Papà separati. E poi?

Storie dalla Casa della Speranza in provincia di Cagliari che ospita uomini in difficoltà dopo la separazione

Una casa per papà separati. Ce n’è bisogno di questi tempi, quando sempre più frequenti sono le situazioni di uomini che, dopo la separazione, sono ridotti sul lastrico a causa delle spese da sostenere per il mantenimento di moglie e figli e per le proprie spese personali. Spesso ci sono alle spalle difficoltà di gestione del patrimonio, perdita del lavoro, quando non ci sono problemi ancora più gravi. E, soprattutto quando manca una rete di sostegno familiare, non è difficile ritrovarsi a dormire per strada, o in auto come abbiamo visto di recente anche per un noto personaggio televisivo.
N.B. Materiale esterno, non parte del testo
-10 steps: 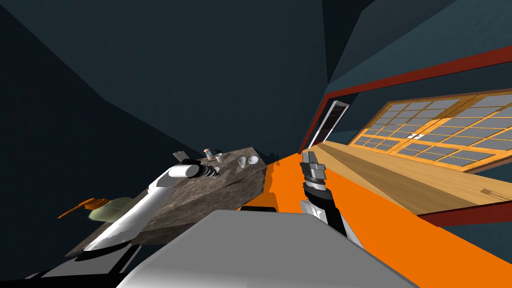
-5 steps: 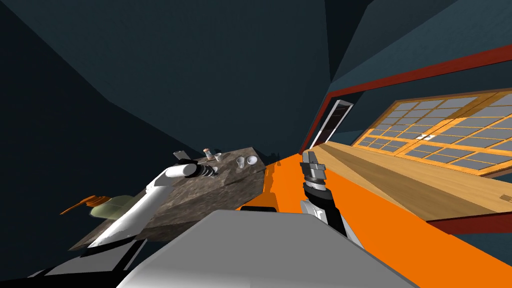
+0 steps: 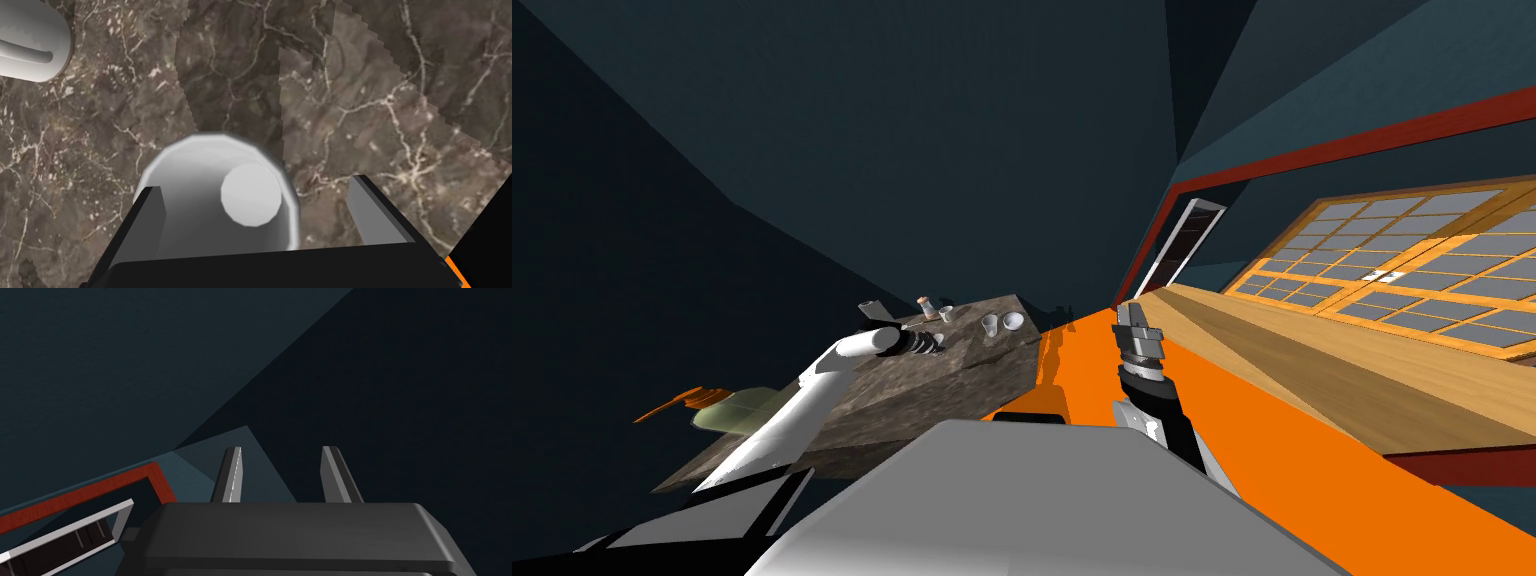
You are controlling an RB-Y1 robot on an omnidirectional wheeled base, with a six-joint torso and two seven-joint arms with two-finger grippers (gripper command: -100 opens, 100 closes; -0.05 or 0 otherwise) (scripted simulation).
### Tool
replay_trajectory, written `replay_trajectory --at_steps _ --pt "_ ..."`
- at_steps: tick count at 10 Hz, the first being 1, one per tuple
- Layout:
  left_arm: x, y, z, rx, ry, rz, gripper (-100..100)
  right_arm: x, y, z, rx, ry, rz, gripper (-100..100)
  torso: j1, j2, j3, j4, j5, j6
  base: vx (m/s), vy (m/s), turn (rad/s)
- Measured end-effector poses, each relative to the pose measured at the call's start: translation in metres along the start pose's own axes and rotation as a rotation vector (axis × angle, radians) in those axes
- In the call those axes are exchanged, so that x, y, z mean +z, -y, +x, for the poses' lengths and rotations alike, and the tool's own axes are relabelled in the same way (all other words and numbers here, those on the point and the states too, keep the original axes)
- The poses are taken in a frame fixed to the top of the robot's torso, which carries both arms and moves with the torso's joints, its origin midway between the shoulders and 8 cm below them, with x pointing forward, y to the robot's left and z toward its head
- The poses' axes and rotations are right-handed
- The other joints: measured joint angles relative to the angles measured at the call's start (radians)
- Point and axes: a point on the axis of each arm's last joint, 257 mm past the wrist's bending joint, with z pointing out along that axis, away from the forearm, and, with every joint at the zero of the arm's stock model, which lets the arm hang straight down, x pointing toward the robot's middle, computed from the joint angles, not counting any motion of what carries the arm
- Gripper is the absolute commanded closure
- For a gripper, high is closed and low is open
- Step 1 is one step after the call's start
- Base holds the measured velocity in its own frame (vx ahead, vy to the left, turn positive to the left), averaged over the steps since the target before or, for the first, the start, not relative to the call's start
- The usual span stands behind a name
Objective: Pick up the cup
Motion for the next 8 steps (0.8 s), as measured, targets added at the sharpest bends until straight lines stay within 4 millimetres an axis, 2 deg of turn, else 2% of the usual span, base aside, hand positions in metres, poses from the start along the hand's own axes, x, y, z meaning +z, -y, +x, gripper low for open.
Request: replay_trajectory --at_steps 4,6,7,8 --pt "0.001 0.01 -0.008 -0.001 -0.028 -0.014 -100 0.0 0.0 0.0 0.0 0.0 0.0 0 -0.001 0.0 0.0 0.0 0.0 0.0 0.014 -0.063 0.044" --pt "0.004 0.013 -0.013 0.014 -0.032 -0.022 -100 0.0 0.0 0.0 0.0 0.0 0.0 0 0.0 0.0 0.0 0.0 0.0 0.0 0.008 -0.023 -0.004" --pt "0.004 0.013 -0.014 0.018 -0.032 -0.022 100 0.0 0.0 0.0 0.0 0.0 0.0 0 0.002 0.0 0.0 0.0 0.0 0.0 0.0 0.0 0.0" --pt "0.004 0.013 -0.013 0.017 -0.032 -0.022 100 0.0 0.0 0.0 0.0 0.0 0.0 0 0.003 0.001 0.0 0.0 0.001 0.0 0.0 0.0 0.0"
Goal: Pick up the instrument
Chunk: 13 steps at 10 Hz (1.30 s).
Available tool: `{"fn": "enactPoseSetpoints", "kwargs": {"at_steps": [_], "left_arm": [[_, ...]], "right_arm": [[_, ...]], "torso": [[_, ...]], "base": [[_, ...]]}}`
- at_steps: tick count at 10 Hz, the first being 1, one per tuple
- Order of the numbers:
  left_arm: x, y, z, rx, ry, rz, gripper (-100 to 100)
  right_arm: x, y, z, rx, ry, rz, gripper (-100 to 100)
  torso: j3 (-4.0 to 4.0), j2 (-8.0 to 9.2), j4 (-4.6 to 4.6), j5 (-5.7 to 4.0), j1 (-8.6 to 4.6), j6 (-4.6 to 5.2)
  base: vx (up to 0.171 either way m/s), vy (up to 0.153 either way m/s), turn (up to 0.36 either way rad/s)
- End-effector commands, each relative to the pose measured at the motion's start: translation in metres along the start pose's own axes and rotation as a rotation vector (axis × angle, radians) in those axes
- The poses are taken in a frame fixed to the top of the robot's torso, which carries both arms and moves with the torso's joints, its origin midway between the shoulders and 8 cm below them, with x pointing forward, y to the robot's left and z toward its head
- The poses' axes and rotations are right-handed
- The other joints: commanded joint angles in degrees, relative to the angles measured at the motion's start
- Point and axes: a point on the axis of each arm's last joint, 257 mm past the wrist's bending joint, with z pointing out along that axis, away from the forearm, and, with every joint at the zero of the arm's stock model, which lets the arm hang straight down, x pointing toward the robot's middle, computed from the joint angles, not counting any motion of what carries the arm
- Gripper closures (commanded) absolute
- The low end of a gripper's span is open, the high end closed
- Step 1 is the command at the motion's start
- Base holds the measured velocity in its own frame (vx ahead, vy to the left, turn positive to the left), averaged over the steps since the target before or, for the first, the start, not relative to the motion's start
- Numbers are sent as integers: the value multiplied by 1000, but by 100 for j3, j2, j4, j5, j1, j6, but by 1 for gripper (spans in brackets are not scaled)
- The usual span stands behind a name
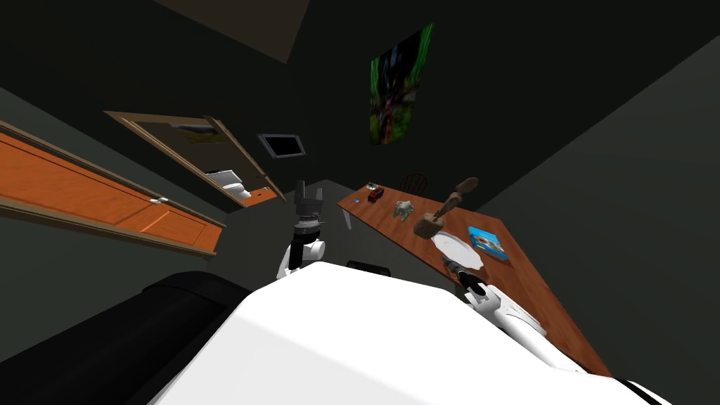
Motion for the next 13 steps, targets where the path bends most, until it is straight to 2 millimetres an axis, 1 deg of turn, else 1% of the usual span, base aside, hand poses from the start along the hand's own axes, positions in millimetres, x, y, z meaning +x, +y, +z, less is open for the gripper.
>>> {"fn": "enactPoseSetpoints", "kwargs": {"at_steps": [1, 2, 4, 5, 6, 8, 9, 10, 11, 12, 13], "left_arm": [[0, 0, 0, 0, 0, 0, 0], [0, 0, 0, 0, 0, 0, 0], [0, 0, 0, 0, 0, 0, 0], [0, 0, 0, 0, 0, 0, 0], [0, 0, 0, 0, 0, 0, 0], [0, 0, 0, 0, 0, 0, 0], [0, 0, 0, 0, 0, 0, 0], [0, 0, 0, 0, 0, 0, 0], [0, 0, 0, 0, 0, 0, 0], [0, 0, 0, 0, 0, 0, 0], [0, 0, 0, 0, 0, 0, 0]], "right_arm": [[2, -11, 1, 26, 10, 4, -100], [-11, 6, 9, -7, -10, 9, -100], [0, -15, 6, 38, 12, 12, -100], [-16, 6, 14, -2, -12, 17, -100], [-20, 10, 15, -7, -18, 17, -100], [-9, -9, 12, 30, 3, 19, -100], [-24, 10, 20, -2, -19, 25, -100], [-23, 8, 19, 3, -17, 26, -100], [-19, 1, 18, 17, -9, 27, -100], [-12, -11, 15, 41, 5, 28, -100], [-9, -16, 14, 51, 10, 29, -100]], "torso": [[0, 0, 0, 0, 0, 0], [1, 1, 0, 0, -1, 5], [0, 0, 0, 1, 1, 4], [-3, -6, -2, 0, -2, 5], [-2, -5, -1, 0, -2, 1], [-4, -8, -2, 0, -3, 5], [-7, -13, -3, -1, -3, 5], [-5, -9, -2, 0, 0, 1], [-2, -5, 0, 1, 1, 1], [-4, -8, -1, 0, 0, 2], [-6, -13, -2, 0, -2, 3]], "base": [[-51, 6, 38], [-51, 13, 63], [-32, 8, 16], [-37, 0, 56], [-40, 3, 49], [-10, 3, -4], [-28, 8, 66], [-41, 8, 47], [-24, 3, -3], [-5, -1, -6], [0, 0, 0]]}}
Assistere i papà separati, è dunque la mission ufficiale della Casa della Speranza a Flumini, alle porte di Cagliari. Di fatto la casa – voluta dal Centro di accoglienza San Vincenzo De Paoli e gestita da soli volontari – è una vera àncora per persone con problemi gravi – alcol, droga, depressione, debiti – di cui la separazione è solo la punta dell’iceberg.

A parlarcene è Graziella, cagliaritana, impiegata in una grande azienda, una dei tre volontari grazie ai quali va avanti l’attività: lei, che si è ritrovata lì quasi per caso, il collega che l’ha invitata, e una dirigente in pensione che si occupa della gestione quotidiana della casa. Nata a fine 2013, la Casa della Speranza ha una disponibilità di 8 posti, e ha ospitato fino ad oggi oltre 20 persone. «Il nostro compito è quello di aiutarli a ritrovare la propria dignità e a riacquistare il giusto posto nella società. Non sempre ci riesce».
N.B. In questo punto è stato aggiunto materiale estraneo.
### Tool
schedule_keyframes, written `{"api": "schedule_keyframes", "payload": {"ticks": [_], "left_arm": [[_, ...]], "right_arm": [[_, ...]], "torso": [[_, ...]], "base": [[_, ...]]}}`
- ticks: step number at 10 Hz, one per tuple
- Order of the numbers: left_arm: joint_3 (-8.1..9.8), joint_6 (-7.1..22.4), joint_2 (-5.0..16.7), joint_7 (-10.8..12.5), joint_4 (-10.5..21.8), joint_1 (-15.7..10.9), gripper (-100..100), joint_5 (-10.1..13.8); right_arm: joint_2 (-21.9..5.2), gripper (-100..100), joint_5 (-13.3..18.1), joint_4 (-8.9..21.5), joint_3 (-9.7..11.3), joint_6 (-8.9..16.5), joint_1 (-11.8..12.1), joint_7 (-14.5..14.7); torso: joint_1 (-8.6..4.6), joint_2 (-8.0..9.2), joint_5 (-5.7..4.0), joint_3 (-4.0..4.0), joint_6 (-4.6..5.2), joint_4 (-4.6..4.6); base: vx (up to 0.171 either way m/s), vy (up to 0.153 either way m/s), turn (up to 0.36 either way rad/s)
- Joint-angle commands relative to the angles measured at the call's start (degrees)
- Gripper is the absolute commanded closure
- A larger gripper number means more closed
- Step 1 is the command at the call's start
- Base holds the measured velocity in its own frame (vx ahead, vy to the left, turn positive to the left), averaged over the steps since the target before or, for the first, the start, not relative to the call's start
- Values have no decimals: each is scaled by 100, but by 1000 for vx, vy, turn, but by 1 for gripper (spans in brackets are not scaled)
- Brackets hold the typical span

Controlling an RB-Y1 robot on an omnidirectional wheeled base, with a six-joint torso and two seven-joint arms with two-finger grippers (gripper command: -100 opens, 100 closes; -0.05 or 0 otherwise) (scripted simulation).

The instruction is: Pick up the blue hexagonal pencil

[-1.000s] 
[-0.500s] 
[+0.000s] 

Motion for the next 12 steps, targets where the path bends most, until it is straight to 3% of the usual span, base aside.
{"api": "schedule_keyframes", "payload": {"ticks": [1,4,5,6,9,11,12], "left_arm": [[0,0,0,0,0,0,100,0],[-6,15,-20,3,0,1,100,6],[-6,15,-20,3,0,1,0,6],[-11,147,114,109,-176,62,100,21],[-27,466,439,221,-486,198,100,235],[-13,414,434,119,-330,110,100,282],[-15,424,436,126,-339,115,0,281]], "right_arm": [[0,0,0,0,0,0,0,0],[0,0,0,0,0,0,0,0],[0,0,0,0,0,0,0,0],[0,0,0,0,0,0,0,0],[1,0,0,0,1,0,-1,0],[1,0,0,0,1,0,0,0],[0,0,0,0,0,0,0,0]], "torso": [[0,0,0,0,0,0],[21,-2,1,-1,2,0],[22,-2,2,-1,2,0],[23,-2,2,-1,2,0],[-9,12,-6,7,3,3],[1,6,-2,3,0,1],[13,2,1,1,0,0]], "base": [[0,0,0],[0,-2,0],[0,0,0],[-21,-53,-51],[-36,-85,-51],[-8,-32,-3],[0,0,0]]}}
Quando una persona arriva si cerca prima di tutto di capire quali siano le sue necessità, si fanno dei colloqui di inserimento, si ripetono dei colloqui periodici, si cerca il sostegno economico e la soluzione ai problemi concreti, che sono tanti. Alcuni di loro sono stati avviati al centro alcologico per essere disintossicati, altri sono stati accompagnati in comunità più adatte, qualcuno è tornato in carcere. «Ma ci sono anche dei successi, spiega Graziella, ad esempio quando per qualcuno di loro siamo riusciti ad ottenere la pensione, o nei casi più fortunati a trovare un lavoro».

E così in questi anni, i volontari della Casa della Speranza hanno accolto un giovane immigrato egiziano, agli arresti domiciliari, lo hanno aiutato ad imparare l’italiano e stava per conseguire un titolo di studio se non fosse…sparito; hanno sostenuto “F”, raccolto sotto i portici una notte di capodanno, distrutto nel corpo e nella mente dall’alcol, lo hanno curato e aiutato a disintossicarsi e nella Casa ha completato il suo percorso. Un altro ospite aveva un passato di droga e alcol, e tutta la famiglia seguita dai servizi sociali: la convivenza con gli altri non era semplice, ed è stato aiutato ad inserirsi in un’altra struttura, fino al riconoscimento dell’invalidità che gli permetterà di ricevere una pensione. C’è chi si comporta con arroganza e in modo aggressivo verso gli altri, anche gli stessi volontari si sono trovati in pericolo ed è stato necessario allontanare qualcuno, ma non prima di avergli trovato una sistemazione alternativa.

Alla Casa della Speranza, si cerca poi di scoprire e valorizzare i talenti di ciascuno, come quando è arrivato un uomo. Lo chiameremo Samuele. Racconta Graziella: «Era implicato in una vicenda per cui attorno a lui si è fatta terra bruciata. La moglie lo lascia, gli amici lo abbandonano, la vita agiata di un tempo diventa un lontano ricordo». Lui sa di avere capacità nella gestione della casa ma gli altri ospiti non gli riconoscono il ruolo. Finché  arriva la possibilità di rendersi utile. «Un altro ospite, che chiamiamo Giorgio, – continua Graziella – aveva bisogno di trovare un lavoro. Samuele mette in moto le proprie conoscenze a Londra e risolve il problema. Trova lavoro in un ristorante e alloggio. Al biglietto ci pensiamo noi come anticipo della casa, con impegno e restituirlo senza data». Pochi mesi dopo Giorgio trova lavoro in un’officina meccanica, era saldatore. Ha inviato un bonifico con un piccolo importo in restituzione di quanto ricevuto.

«Ci piacerebbe, sogna Graziella, seguire gli ospiti in un percorso personale, Ma servirebbero almeno altrettanti volontari: uno ad uno. Chissà, navighiamo a vista!. A proposito, ve l’ho già detto? Cerchiamo volontari!».